The British rock band Fairport Convention performed "The Battle of Evermore" with guest vocalists Plant and Kristina Donahue at Fairport's Cropredy Convention on 9 August 2008.
Plant and Alison Krauss regularly performed "The Battle of Evermore" on their tour of US and Europe in spring and summer 2008 in promotion of their 2007 collaboration album Raising Sand.

==Other versions==
An instrumental version of the song is featured on the companion audio CD on the remastered deluxe 2CD version of Led Zeppelin IV, titled The Battle of Evermore (Mandolin/Guitar Mix From Headley Grange), recorded on 29 January 1971, at the Rolling Stones Mobile at Headley Grange with engineer Andy Johns. It is much shorter than the original, with a running time of 4:13 rather than 5:51.

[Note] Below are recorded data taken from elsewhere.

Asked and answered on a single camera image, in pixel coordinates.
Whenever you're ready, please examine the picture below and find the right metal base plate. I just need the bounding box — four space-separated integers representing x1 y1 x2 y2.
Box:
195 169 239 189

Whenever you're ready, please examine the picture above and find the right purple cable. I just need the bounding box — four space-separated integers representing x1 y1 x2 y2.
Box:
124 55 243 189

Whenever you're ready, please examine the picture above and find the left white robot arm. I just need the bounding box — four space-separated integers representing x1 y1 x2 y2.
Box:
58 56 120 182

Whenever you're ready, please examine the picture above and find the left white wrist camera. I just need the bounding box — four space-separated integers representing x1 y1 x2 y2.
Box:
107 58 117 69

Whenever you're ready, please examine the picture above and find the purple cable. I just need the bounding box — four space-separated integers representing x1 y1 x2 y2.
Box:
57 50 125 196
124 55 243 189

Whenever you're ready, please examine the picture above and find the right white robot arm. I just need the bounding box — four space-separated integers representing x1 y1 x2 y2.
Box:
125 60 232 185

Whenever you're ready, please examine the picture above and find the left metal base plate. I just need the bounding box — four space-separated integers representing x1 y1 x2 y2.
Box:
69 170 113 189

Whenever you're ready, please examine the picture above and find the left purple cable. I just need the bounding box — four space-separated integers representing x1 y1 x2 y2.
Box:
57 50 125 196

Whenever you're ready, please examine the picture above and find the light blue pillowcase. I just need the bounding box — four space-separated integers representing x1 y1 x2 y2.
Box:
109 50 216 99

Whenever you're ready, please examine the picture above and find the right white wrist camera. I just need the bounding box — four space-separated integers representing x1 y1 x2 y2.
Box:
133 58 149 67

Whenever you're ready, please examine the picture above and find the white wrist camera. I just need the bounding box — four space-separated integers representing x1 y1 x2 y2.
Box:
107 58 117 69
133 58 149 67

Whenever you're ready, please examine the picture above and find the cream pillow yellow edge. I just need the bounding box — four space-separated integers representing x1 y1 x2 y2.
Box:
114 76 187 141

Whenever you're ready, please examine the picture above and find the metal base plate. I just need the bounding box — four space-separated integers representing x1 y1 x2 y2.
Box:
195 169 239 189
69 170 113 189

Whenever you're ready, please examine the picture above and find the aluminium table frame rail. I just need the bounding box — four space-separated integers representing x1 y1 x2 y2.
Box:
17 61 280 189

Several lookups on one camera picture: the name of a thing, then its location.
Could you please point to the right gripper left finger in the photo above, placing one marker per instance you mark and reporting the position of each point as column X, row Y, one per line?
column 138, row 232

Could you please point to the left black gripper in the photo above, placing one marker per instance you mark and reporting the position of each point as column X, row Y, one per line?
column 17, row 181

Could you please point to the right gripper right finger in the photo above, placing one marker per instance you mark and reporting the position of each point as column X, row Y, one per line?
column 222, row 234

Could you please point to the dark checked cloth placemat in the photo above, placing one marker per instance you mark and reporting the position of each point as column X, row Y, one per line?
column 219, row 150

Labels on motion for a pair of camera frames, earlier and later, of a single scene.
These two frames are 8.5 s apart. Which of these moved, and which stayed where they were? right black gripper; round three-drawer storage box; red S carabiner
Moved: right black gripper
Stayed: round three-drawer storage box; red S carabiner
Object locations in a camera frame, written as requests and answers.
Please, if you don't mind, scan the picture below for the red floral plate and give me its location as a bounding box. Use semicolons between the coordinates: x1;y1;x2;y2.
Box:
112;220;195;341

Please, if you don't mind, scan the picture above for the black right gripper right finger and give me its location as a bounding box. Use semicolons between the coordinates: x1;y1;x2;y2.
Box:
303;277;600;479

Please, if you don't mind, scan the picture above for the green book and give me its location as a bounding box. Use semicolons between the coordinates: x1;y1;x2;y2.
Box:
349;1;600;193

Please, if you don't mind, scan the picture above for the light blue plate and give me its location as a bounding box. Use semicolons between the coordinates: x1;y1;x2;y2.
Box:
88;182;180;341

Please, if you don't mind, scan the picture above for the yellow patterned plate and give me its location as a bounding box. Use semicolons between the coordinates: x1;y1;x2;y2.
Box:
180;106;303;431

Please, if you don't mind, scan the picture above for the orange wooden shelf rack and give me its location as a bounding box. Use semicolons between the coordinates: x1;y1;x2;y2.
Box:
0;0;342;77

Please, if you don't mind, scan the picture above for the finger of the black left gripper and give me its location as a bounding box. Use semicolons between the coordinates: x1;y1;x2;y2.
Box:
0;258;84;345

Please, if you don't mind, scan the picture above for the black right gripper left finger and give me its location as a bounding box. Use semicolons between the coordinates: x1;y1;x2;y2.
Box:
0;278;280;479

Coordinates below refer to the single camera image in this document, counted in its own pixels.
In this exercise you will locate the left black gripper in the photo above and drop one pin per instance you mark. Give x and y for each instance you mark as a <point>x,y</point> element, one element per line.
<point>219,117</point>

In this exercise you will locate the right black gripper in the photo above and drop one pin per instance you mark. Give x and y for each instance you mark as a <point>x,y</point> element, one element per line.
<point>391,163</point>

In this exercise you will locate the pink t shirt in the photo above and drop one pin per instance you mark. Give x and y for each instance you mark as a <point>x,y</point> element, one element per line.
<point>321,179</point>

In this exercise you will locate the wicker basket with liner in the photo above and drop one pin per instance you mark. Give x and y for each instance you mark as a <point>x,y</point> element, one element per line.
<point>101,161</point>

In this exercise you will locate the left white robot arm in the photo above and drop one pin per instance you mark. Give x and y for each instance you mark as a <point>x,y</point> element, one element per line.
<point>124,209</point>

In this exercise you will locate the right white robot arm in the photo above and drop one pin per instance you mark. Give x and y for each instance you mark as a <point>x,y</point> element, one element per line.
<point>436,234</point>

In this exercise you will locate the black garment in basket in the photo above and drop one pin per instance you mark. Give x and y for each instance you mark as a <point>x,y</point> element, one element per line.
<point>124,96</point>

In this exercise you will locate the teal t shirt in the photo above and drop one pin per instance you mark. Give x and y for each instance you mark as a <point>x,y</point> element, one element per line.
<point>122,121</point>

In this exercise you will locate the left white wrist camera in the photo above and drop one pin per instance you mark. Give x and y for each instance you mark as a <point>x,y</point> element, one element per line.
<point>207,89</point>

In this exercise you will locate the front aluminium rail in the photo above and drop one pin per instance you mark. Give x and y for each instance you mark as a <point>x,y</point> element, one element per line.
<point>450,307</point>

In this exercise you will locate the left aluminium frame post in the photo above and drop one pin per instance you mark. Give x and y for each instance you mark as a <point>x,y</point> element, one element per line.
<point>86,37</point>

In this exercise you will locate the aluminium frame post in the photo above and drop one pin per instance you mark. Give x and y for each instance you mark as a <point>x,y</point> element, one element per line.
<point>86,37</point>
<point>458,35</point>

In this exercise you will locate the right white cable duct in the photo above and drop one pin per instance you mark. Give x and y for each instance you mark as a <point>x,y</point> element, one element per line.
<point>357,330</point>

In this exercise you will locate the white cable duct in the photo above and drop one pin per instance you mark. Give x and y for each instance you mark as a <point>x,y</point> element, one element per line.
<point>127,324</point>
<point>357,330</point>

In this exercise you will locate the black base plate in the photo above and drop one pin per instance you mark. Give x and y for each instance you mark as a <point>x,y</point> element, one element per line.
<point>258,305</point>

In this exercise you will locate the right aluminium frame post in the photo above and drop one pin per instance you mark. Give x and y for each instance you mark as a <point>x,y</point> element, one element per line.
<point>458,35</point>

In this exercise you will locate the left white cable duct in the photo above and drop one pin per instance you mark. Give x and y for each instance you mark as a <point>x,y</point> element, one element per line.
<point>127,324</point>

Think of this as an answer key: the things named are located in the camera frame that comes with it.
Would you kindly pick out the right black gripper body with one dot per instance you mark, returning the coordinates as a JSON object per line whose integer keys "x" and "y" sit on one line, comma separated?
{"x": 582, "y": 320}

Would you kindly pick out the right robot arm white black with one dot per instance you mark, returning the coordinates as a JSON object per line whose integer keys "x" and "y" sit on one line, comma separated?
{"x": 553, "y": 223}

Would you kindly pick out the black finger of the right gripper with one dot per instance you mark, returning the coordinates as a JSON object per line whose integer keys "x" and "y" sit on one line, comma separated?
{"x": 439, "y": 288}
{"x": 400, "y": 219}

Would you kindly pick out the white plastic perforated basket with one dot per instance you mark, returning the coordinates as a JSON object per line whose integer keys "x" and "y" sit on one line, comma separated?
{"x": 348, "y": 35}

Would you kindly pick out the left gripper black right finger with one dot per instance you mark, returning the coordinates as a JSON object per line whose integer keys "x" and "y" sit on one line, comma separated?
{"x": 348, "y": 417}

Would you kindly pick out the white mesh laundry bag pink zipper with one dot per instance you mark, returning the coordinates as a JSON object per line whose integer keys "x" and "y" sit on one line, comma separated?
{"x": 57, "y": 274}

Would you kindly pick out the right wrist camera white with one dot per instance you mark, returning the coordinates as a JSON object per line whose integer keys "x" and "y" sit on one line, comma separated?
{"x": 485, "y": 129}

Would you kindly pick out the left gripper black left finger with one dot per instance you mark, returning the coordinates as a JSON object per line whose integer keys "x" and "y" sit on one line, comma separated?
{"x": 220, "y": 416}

Page and Plant recorded a live version of the song in 1994, released on their album No Quarter: Jimmy Page and Robert Plant Unledded. Najma Akhtar sang Denny's vocal part.

==Accolades==

| Year | Publication | Country | Accolade | Rank |
| 2004 | Q | UK | "150 Greatest Rock Lists Ever" (10 Songs Based on Novels) | 4 |
| "1010 Songs You Must Own!" | * |

(*) designates unordered lists.

==See also==
- List of cover versions of Led Zeppelin songs § The Battle of Evermore

==Bibliography==
- Guesdon, Jean-Michel (2018). "Led Zeppelin All the Songs: The Story Behind Every Track"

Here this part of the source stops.